=== Task prompt ===
Reproduce, unaltered, the line with "If you could put dot(s) on the blue" along with every line that follows it in the records, up to the last.

Top of Data for analysis

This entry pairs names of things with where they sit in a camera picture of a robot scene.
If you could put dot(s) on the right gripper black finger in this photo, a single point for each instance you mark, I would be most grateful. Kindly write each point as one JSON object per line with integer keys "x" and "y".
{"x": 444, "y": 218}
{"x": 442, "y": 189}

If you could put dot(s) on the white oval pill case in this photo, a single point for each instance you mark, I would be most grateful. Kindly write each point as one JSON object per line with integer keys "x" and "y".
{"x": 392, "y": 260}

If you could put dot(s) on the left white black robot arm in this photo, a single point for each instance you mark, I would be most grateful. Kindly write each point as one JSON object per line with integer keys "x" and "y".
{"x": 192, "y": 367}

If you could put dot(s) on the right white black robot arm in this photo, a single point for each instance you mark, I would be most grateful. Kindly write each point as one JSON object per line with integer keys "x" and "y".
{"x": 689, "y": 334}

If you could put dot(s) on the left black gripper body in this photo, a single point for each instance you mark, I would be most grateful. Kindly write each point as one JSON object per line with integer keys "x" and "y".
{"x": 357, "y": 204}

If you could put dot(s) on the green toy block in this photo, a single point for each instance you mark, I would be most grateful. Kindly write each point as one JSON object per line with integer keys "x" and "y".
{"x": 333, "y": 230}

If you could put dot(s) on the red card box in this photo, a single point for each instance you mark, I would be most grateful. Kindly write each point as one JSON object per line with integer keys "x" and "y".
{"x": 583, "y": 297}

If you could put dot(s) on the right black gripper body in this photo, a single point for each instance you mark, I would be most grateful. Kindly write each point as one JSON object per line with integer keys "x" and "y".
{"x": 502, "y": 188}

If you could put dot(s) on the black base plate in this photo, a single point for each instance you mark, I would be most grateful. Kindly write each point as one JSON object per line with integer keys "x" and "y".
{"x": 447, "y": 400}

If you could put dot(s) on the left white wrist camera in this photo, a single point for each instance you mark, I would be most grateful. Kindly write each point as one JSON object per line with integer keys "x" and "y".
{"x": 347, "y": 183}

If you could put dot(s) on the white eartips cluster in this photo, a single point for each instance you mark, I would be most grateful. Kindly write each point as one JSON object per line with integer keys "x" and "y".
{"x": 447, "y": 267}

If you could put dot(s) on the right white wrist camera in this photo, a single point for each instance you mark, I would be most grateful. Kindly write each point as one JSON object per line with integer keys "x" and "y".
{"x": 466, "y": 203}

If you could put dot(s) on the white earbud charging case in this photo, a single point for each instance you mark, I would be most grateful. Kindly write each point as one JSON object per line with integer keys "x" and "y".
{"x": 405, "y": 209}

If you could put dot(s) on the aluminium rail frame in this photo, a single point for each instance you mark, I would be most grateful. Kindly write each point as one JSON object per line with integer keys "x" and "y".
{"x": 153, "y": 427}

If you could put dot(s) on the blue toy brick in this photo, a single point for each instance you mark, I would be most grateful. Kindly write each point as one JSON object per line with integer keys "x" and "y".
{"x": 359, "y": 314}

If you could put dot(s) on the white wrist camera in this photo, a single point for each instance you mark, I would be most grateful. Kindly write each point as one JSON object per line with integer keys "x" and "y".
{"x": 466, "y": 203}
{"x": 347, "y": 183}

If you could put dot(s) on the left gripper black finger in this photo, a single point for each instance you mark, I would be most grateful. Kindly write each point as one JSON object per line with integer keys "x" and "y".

Bottom of Data for analysis

=== Response to the task ===
If you could put dot(s) on the blue toy brick in this photo, a single point for each instance you mark, I would be most grateful. Kindly write each point as one JSON object per line with integer keys "x" and "y".
{"x": 359, "y": 314}

If you could put dot(s) on the white wrist camera in this photo, a single point for each instance you mark, I would be most grateful. Kindly write each point as one JSON object per line with integer keys "x" and "y".
{"x": 466, "y": 203}
{"x": 347, "y": 183}

If you could put dot(s) on the left gripper black finger in this photo, a single point for each instance you mark, I would be most grateful. Kindly write each point as one JSON object per line with integer keys "x" and "y".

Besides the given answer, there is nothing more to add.